• [WHAT THE TASK ASKS]: The answer must be one number: how many lines of the records contain "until".

• [EXERCISE MATERIALS]:
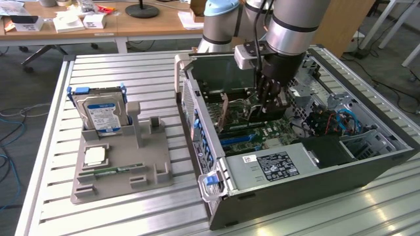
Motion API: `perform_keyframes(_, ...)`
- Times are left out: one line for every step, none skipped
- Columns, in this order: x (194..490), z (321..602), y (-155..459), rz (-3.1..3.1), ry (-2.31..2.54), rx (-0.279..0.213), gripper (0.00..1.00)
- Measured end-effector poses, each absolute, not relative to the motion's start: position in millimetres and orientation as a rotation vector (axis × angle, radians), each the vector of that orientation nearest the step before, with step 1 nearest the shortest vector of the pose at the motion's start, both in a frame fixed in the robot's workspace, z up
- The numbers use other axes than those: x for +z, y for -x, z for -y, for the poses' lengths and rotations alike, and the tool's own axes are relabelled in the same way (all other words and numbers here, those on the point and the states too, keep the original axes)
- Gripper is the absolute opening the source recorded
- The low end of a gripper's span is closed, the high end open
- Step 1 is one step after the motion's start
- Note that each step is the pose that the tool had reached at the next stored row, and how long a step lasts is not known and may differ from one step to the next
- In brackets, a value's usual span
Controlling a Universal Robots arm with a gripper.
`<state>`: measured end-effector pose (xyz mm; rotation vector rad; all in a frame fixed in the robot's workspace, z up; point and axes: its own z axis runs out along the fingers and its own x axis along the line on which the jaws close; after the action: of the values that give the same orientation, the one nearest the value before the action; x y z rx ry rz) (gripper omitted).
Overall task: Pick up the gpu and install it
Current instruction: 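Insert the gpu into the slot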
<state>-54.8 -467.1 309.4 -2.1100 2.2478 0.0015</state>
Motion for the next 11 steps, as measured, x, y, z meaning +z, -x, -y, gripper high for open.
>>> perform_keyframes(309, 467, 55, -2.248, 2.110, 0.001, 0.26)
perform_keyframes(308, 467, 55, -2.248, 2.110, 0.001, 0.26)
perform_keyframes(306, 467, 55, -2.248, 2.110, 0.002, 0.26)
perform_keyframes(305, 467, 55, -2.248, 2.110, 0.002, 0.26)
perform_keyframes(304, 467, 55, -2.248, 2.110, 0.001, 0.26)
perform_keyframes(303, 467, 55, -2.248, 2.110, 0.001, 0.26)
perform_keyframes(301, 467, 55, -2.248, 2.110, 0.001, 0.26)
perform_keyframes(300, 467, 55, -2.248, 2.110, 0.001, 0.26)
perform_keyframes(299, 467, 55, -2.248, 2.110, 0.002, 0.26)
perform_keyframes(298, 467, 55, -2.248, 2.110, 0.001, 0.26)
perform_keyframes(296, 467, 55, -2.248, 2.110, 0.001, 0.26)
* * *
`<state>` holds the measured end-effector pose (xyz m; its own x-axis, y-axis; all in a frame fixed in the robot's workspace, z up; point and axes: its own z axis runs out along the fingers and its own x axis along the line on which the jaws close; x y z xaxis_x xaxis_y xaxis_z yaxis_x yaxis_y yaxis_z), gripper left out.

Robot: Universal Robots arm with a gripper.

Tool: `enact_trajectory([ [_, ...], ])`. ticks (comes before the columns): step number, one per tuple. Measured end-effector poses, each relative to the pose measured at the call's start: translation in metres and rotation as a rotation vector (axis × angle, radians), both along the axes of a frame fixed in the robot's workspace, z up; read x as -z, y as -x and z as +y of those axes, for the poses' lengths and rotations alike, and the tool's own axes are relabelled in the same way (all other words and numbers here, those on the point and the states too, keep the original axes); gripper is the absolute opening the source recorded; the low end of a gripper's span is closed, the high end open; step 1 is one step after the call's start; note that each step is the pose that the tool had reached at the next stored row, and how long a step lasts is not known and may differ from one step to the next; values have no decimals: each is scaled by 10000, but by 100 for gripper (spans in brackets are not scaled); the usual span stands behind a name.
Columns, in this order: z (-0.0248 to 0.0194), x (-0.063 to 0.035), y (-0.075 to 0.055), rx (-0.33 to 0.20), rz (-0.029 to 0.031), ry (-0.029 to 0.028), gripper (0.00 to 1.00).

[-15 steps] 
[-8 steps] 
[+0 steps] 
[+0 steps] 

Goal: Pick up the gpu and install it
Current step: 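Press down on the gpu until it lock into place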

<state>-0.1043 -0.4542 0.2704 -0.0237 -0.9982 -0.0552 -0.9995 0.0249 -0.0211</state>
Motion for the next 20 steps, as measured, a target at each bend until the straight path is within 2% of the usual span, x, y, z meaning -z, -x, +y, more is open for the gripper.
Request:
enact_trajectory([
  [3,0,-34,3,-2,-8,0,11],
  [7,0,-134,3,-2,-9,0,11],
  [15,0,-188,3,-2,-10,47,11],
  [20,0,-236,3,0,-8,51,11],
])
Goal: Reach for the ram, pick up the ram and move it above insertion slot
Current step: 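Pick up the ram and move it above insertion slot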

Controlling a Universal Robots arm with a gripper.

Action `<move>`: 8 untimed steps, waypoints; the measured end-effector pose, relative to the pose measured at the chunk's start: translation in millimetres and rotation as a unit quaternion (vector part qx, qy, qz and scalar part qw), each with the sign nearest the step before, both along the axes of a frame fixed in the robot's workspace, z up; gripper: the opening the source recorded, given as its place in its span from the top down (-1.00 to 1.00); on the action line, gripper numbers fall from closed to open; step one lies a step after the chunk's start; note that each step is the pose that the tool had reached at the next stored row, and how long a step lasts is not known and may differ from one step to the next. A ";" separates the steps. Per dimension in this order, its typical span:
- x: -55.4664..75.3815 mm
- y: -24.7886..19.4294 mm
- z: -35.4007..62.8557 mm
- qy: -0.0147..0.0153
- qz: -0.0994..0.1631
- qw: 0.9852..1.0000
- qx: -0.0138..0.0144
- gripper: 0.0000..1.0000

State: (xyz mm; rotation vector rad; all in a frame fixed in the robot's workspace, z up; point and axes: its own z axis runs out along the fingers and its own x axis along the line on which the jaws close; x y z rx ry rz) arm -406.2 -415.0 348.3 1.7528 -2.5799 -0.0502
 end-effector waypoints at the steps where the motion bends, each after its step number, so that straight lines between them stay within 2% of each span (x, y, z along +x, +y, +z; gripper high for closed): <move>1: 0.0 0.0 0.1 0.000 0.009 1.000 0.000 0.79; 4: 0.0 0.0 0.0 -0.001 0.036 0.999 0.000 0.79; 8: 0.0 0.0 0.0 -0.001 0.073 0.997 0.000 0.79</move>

• [REPLY TO THE EXERCISE]: 2